Через 10 лет, день в день, я нашел его у реки. Он стоял на мосту, огромный и неподвижный, как глыба гранита, вросшая в бетон. Внизу, в черной, холодной воде, барахтался ребенок. Толпа на берегу орала, металась, кидала веревки, которые не долетали. Логан посмотрел вниз. Ни страха в глазах. Ни адреналина. Только холодный расчет траектории, силы течения, точки входа. Он перемахнул через перила и рухнул в воду как каменная глыба. Вынырнул. Догнал течение. Выловил ребенка одной рукой. Выбрался на берег. Без усилия. Без учащенного дыхания. Ребенок, мелкий и дрожащий, плакал, захлебываясь, цеплялся за его каменную, мокрую грудь. Логан не почувствовал его дрожи. Только вес. Только сопротивление воды. Мать бросилась к нему, рыдая, пытаясь обнять и его, и ребенка. Ее слезы катились по его каменной руке – он ощутил лишь соленую влагу. Я материализовался рядом, невидимый для толпы, погруженной в свой восторг и ужас.
Логан, – произнес я, и мой голос прозвучал как скрежет в тишине его внутреннего мира. Время пришло. Твоя душа принадлежит мне.
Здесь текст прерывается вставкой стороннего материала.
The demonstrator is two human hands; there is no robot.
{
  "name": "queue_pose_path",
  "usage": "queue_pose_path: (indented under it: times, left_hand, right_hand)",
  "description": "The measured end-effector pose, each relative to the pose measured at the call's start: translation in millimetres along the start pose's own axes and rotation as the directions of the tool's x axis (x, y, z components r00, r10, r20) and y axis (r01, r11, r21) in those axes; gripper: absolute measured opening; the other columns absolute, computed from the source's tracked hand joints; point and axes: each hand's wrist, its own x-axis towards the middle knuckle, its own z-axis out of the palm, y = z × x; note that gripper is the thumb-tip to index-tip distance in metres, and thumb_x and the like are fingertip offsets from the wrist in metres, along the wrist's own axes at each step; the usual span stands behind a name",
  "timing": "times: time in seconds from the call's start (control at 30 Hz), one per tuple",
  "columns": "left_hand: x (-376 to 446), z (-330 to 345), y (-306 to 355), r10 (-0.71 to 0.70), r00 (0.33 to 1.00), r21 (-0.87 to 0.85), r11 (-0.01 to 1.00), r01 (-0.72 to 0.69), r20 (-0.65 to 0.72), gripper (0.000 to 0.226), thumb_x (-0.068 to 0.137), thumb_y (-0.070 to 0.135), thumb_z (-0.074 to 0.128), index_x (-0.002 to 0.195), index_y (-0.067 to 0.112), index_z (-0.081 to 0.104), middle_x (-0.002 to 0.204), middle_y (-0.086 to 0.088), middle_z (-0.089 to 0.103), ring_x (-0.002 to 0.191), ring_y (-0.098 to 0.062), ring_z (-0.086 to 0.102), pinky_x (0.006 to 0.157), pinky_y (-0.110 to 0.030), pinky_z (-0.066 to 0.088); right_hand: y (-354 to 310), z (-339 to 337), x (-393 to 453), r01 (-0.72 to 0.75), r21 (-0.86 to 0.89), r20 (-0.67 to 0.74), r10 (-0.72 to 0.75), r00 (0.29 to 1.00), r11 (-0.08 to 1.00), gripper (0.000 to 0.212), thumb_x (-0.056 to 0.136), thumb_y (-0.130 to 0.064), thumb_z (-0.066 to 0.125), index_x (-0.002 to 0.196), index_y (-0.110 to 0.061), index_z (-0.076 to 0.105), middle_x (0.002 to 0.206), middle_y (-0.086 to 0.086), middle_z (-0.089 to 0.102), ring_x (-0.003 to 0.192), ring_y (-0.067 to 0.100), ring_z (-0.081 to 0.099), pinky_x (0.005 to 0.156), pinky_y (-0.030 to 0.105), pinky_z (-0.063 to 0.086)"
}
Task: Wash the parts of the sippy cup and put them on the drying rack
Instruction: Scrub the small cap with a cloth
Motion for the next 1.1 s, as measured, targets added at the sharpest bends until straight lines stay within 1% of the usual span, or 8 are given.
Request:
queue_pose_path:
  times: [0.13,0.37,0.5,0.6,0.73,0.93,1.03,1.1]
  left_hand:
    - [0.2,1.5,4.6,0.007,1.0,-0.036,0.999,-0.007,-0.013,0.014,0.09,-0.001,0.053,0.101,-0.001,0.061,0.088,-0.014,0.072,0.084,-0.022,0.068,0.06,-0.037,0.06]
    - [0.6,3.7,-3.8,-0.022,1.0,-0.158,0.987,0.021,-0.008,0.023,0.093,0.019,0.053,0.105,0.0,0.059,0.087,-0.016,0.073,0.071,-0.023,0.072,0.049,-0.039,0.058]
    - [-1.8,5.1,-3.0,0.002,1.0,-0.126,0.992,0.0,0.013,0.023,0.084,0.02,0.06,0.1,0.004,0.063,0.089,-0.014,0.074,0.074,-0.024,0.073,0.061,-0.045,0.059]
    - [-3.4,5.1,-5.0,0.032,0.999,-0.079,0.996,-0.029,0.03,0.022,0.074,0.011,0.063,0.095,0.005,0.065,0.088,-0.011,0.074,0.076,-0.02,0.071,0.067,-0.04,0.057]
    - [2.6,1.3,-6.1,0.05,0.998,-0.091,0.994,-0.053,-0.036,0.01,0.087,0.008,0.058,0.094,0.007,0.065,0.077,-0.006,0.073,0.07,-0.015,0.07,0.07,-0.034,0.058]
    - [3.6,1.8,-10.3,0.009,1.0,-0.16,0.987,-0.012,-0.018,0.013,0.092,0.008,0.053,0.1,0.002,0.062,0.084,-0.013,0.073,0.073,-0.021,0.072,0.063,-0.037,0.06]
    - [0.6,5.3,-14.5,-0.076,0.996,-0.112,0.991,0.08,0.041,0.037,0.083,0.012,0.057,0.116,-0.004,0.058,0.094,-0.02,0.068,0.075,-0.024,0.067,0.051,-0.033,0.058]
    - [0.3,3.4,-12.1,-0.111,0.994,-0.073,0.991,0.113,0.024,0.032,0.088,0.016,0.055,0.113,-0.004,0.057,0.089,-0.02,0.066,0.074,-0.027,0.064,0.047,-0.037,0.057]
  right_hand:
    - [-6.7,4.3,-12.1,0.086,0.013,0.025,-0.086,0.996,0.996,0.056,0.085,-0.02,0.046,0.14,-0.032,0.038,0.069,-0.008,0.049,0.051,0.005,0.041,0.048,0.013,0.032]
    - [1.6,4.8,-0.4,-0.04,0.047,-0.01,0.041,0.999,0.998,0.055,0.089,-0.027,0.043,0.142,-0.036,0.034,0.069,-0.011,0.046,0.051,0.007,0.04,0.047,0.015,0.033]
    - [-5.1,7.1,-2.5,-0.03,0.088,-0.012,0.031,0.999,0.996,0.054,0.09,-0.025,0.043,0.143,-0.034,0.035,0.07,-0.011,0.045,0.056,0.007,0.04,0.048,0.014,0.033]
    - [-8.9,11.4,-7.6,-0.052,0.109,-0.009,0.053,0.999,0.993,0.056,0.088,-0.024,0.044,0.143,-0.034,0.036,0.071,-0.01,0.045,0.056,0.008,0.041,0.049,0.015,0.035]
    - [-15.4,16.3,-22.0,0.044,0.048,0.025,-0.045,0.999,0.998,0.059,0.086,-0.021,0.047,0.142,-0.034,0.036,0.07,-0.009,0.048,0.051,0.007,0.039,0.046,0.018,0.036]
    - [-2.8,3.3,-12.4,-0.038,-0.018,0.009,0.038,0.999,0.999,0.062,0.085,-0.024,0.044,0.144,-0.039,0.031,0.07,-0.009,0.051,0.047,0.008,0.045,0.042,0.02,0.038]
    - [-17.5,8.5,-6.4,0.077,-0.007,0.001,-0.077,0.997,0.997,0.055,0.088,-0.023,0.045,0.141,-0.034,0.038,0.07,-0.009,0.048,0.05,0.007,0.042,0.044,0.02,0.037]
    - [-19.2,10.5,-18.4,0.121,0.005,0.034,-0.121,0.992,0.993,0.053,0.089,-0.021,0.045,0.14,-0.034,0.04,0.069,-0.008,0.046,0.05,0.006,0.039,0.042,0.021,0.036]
Он медленно повернул ко мне лицо. В его глазах – ни страха, ни гнева, ни сожаления. Только... пустота. Та самая глухая, каменная пустота, что заполнила его изнутри за эти годы. Он посмотрел на ребенка, которого все еще держал, как мешок, на реку, на свое отражение в черной воде – серое, недвижимое, чуждое.
Забирай, – его голос был сухим скрежетом, лишенным каких-либо интонаций, как скрип камня о камень.
Я протянул незримую длань, чтобы вырвать душу, как спелый плод. Мои пальцы наткнулись не на трепетную субстанцию, а на... гранит. На холодную, монолитную твердь. Его душа не отделялась. Она не была утрачена или спрятана. Она срослась с этой проклятой неуязвимостью. Он был камнем. Через и через. Внутри и снаружи. Бесплотная сущность зацементировалась в его каменной плоти. Забрать душу означало не извлечь ее, а... разбить статую. Расколоть глыбу. Получить не душу, а груду щебня. Бесполезный хлам.
Я отдернул руку, будто обжегшись о глупость всей этой затеи.
Поздравляю, Логан. Ты добился своего. Ты – Стена. Вечная. Бесчувственная. И совершенно... бесполезная для меня.
Я оставил его стоять там, на берегу, под восторженные крики толпы, не понимавшей, что герой уже мертв. Вечный памятник. Не подвигу. А своему собственному, идиотски буквальному желанию. Глупая, неподвижная вечность. Каменная победа над самим собой. И мое самое бесславное приобретение – коллекционный камушек. Тьфу.
Вот и весь сказ, каменной головы. Хотел быть щитом – стал надгробием. Хотел не чувствовать боль – разучился чувствовать всё. Даже благодарность того, кого спас, для него – просто вес и влага. Мораль? Проста, как булыжник: каменная кожа спасет тело, но убьёт душу. А без души... ты просто памятник самому себе. Удобно? Для вечности, может. Для жизни? Сплошная немота и холод. Так что берегите свою кожу, пока она чувствует. И свою душу – пока она жива. Иначе станете... вот этим. Глупым камнем.